- WHAT THE EXERCISE ASKS
Copy out all the lines in the records that include the word "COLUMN".

————————

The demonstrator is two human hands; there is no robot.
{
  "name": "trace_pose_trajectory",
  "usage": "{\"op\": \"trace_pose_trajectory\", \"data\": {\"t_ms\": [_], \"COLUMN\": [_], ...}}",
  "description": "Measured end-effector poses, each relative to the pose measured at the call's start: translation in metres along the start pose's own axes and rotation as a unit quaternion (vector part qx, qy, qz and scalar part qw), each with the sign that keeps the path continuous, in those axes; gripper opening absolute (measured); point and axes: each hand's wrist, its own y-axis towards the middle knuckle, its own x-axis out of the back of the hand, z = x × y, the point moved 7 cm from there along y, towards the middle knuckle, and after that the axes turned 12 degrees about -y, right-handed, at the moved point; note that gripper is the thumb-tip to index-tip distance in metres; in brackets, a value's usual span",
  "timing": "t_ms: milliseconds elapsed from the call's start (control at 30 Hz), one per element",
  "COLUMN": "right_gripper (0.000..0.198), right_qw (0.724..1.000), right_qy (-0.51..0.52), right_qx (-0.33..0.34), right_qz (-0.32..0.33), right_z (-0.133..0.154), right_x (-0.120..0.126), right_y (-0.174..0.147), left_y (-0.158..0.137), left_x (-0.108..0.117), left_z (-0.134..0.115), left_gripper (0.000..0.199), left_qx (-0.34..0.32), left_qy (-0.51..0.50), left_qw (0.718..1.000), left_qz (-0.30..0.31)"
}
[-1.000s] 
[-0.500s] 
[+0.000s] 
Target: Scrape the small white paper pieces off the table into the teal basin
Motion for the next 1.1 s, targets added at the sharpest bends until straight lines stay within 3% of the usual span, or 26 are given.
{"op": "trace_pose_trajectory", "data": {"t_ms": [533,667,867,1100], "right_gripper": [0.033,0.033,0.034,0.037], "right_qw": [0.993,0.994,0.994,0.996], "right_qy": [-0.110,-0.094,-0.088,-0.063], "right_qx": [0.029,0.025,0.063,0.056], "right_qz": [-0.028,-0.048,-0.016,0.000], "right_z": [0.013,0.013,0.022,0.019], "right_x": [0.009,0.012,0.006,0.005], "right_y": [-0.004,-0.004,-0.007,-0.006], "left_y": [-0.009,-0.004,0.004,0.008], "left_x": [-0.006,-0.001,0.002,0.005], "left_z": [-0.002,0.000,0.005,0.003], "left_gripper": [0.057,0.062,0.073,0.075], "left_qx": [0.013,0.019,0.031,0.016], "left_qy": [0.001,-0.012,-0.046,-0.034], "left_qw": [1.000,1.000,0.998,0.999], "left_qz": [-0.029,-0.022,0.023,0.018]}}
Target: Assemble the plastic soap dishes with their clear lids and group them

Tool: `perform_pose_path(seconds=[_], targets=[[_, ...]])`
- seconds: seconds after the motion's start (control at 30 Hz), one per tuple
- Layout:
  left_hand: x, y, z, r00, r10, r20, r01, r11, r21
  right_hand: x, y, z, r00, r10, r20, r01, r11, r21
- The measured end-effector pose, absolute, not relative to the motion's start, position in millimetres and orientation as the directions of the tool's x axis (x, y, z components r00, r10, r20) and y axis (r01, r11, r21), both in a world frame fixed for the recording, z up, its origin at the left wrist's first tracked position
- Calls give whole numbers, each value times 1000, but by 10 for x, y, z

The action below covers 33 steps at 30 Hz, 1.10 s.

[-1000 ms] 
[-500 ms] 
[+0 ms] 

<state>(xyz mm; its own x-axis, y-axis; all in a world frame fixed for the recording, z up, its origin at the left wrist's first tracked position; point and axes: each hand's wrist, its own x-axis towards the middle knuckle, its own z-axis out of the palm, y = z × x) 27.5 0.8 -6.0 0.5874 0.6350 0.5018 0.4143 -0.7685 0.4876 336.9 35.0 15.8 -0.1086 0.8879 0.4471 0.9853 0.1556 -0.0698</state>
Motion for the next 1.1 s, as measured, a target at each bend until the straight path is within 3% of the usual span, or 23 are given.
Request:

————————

- RESPONSE TO THIS TASK
  "usage": "{\"op\": \"trace_pose_trajectory\", \"data\": {\"t_ms\": [_], \"COLUMN\": [_], ...}}",
  "COLUMN": "right_gripper (0.000..0.198), right_qw (0.724..1.000), right_qy (-0.51..0.52), right_qx (-0.33..0.34), right_qz (-0.32..0.33), right_z (-0.133..0.154), right_x (-0.120..0.126), right_y (-0.174..0.147), left_y (-0.158..0.137), left_x (-0.108..0.117), left_z (-0.134..0.115), left_gripper (0.000..0.199), left_qx (-0.34..0.32), left_qy (-0.51..0.50), left_qw (0.718..1.000), left_qz (-0.30..0.31)"

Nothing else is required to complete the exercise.